Directions for this task: Please copy exactly the lines that run from the start of the entries to the line containing "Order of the", inclusive.

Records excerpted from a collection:
────────────────
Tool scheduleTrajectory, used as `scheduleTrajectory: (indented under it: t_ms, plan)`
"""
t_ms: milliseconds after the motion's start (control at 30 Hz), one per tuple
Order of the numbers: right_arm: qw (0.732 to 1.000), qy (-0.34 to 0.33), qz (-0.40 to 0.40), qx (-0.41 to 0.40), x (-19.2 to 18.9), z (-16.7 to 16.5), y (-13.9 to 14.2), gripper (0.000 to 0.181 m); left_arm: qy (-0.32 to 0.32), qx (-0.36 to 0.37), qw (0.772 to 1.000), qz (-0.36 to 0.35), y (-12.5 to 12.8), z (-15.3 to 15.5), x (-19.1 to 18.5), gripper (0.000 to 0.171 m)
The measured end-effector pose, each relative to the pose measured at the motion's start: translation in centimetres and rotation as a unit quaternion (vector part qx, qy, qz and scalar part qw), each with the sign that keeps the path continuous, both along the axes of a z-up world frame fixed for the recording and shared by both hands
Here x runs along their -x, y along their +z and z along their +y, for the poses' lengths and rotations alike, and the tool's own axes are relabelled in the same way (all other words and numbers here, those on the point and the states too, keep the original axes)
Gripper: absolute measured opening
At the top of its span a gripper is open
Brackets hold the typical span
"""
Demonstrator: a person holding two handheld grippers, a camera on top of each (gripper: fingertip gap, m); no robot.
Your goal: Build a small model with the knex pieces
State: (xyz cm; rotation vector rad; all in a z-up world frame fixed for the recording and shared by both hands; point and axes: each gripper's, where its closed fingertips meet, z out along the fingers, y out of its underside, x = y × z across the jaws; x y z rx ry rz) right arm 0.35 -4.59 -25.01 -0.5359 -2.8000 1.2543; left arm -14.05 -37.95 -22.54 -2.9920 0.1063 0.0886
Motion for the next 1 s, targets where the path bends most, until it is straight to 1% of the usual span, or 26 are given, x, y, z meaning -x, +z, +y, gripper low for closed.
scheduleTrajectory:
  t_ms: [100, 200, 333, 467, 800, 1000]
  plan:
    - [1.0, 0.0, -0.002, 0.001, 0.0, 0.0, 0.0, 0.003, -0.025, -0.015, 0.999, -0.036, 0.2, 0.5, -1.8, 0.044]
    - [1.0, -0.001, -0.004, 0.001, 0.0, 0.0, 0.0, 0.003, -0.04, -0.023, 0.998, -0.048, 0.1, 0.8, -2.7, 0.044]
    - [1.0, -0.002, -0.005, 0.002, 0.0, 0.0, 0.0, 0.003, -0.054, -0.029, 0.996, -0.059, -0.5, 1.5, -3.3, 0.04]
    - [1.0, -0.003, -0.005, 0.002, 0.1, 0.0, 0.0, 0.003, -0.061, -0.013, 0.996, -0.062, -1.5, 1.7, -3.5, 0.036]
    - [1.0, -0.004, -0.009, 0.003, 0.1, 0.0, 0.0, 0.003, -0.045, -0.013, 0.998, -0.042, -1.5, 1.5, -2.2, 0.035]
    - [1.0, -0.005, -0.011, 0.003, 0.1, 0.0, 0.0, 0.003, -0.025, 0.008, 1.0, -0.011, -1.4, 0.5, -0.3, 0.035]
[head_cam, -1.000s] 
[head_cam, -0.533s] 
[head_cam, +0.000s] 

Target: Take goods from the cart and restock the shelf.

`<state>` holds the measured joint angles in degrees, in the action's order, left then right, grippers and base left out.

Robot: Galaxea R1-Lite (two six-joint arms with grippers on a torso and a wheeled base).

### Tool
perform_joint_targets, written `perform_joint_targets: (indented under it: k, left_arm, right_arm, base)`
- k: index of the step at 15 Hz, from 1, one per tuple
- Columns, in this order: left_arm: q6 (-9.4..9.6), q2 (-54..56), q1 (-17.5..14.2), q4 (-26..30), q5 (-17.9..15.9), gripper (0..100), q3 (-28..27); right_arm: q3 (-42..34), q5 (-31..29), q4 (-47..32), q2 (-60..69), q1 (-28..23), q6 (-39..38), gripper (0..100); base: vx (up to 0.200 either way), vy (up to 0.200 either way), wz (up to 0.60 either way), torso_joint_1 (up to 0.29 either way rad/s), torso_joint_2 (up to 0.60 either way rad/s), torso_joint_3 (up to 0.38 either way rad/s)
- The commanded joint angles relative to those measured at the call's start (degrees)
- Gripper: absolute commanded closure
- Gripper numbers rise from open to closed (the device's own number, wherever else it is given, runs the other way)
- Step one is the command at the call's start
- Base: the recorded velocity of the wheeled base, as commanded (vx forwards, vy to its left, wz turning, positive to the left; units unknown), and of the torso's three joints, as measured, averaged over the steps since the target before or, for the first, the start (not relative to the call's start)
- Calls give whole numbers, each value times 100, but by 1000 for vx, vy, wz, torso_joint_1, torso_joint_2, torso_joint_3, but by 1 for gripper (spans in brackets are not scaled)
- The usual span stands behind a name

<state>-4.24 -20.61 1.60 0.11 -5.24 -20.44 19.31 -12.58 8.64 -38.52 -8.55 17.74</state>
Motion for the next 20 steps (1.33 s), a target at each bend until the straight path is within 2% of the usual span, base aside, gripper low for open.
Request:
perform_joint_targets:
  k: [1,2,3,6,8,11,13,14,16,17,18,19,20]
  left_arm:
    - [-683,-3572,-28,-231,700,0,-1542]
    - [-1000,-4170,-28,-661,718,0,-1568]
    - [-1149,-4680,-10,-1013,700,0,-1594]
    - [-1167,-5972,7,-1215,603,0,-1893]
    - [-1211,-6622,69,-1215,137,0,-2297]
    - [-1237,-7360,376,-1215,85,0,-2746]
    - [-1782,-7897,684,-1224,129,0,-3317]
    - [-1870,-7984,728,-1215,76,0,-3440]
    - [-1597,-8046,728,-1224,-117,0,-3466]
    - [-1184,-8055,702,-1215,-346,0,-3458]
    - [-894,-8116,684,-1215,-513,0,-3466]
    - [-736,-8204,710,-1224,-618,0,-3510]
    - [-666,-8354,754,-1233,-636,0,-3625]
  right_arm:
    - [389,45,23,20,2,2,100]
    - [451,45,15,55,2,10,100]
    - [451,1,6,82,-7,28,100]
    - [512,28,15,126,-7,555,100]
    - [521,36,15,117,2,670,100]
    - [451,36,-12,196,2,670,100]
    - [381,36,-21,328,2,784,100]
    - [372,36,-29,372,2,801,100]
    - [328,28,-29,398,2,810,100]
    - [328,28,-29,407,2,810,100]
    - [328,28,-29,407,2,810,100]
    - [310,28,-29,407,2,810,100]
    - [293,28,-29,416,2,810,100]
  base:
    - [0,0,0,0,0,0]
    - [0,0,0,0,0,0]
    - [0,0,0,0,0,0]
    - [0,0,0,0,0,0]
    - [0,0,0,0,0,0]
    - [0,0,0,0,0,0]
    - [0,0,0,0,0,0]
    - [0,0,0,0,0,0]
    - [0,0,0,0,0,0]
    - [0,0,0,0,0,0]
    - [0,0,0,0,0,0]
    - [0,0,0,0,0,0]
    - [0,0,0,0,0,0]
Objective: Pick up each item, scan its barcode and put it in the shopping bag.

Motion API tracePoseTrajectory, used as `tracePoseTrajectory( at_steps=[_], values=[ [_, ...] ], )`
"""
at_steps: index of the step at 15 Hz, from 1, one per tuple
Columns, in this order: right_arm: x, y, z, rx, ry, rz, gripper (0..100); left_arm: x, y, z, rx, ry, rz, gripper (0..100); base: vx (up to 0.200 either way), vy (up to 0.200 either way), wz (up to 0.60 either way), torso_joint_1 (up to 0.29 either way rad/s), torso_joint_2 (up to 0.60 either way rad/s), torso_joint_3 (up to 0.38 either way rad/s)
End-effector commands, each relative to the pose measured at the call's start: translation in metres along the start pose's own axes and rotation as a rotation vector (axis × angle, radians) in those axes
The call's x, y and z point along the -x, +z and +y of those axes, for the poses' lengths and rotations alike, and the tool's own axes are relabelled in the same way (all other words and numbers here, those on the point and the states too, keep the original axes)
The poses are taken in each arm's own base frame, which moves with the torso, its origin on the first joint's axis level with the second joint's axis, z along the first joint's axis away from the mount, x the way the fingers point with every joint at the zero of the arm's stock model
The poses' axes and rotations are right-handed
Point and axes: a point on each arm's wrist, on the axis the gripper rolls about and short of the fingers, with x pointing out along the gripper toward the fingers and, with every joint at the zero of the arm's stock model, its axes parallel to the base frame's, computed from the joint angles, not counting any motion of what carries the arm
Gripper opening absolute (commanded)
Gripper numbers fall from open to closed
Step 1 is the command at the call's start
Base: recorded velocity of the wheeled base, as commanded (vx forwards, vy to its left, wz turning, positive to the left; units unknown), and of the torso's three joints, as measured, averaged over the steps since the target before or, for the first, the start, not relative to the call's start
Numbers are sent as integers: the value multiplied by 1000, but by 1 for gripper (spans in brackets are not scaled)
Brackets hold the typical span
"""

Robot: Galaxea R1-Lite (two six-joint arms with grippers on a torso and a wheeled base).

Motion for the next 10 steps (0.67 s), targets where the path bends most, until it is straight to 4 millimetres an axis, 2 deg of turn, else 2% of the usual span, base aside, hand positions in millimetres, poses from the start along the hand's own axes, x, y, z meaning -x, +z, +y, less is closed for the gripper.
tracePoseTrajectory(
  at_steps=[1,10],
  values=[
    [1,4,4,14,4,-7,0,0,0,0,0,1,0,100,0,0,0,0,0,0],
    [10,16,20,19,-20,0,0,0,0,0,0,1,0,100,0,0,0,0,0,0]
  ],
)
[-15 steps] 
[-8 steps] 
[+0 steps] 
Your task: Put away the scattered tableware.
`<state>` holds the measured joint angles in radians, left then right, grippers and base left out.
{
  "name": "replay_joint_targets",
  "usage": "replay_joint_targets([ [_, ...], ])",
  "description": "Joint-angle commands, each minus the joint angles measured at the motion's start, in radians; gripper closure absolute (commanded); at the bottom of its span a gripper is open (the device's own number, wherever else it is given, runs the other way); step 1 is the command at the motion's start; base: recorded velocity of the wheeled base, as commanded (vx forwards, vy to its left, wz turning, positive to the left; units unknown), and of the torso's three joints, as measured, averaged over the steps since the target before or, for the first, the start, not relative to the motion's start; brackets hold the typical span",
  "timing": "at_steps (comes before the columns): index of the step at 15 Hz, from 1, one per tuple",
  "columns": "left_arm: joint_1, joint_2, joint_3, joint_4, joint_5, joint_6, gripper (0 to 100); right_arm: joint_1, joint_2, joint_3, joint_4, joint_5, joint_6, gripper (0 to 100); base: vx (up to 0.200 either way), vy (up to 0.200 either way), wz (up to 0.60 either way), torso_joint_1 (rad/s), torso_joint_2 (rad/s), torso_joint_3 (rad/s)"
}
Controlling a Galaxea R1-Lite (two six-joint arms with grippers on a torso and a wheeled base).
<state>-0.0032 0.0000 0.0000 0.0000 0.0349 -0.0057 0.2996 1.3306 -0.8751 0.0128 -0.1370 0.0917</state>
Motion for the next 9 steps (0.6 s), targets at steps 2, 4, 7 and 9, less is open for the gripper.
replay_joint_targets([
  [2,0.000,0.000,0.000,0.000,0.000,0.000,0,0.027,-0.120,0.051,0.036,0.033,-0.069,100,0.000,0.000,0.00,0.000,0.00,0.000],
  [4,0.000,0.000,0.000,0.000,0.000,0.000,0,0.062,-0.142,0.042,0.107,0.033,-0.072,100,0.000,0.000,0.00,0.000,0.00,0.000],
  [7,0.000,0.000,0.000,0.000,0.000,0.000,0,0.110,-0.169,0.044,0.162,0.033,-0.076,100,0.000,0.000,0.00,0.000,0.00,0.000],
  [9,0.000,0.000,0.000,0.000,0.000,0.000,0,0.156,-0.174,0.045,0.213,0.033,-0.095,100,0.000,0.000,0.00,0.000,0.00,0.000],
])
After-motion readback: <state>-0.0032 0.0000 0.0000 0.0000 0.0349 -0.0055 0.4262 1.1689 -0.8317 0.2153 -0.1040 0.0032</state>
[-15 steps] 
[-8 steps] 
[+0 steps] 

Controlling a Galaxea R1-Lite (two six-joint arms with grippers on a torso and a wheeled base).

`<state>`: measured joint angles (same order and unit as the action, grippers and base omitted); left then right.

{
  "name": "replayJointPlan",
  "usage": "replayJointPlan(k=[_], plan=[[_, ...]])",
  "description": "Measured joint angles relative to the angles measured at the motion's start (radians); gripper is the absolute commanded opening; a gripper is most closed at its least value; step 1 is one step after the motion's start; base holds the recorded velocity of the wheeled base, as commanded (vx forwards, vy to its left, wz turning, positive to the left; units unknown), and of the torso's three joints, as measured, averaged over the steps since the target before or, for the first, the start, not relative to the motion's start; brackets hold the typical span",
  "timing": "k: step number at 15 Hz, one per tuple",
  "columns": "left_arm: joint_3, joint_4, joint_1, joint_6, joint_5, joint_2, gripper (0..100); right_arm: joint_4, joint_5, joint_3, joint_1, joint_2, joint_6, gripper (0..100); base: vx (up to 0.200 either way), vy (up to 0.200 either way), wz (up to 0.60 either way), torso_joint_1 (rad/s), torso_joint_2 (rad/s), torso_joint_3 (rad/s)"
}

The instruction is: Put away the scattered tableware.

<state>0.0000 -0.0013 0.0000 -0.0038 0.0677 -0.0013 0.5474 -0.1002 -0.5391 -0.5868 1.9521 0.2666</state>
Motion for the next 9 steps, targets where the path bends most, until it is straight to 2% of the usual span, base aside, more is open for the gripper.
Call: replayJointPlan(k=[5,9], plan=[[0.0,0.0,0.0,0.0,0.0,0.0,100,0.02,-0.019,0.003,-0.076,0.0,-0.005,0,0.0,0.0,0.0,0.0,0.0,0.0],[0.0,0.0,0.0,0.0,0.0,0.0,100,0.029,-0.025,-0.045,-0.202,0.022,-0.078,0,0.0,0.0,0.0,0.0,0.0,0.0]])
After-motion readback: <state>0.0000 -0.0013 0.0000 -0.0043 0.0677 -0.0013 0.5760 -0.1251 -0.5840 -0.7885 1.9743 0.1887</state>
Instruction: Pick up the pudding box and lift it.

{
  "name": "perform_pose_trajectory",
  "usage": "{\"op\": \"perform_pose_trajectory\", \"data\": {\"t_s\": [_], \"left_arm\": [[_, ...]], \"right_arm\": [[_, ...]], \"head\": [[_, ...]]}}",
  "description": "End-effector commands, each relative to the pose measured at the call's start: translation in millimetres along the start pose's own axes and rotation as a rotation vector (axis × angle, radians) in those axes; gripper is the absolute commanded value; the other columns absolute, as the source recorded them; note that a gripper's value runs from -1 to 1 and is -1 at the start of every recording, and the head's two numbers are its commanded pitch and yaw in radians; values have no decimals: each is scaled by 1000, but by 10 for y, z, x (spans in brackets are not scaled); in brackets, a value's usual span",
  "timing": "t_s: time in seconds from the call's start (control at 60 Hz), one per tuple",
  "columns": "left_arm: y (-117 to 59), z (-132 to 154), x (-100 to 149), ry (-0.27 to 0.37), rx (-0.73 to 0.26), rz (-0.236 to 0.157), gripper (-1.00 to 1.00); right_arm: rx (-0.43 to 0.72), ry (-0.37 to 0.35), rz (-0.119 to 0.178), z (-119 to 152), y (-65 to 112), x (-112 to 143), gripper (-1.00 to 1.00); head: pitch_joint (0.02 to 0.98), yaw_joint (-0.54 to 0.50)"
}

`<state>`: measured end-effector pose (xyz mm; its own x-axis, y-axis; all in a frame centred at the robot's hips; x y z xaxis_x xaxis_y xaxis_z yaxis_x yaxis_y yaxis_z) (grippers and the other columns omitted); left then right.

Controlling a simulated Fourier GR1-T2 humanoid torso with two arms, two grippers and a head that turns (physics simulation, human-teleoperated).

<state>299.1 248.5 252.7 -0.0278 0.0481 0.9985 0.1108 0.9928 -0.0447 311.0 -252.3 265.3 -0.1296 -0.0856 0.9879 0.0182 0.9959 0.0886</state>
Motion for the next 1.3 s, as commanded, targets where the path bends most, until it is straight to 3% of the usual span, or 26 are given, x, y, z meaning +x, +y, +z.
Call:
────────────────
The answer:
Tool scheduleTrajectory, used as `scheduleTrajectory: (indented under it: t_ms, plan)`
"""
t_ms: milliseconds after the motion's start (control at 30 Hz), one per tuple
Order of the numbers: right_arm: qw (0.732 to 1.000), qy (-0.34 to 0.33), qz (-0.40 to 0.40), qx (-0.41 to 0.40), x (-19.2 to 18.9), z (-16.7 to 16.5), y (-13.9 to 14.2), gripper (0.000 to 0.181 m); left_arm: qy (-0.32 to 0.32), qx (-0.36 to 0.37), qw (0.772 to 1.000), qz (-0.36 to 0.35), y (-12.5 to 12.8), z (-15.3 to 15.5), x (-19.1 to 18.5), gripper (0.000 to 0.171 m)

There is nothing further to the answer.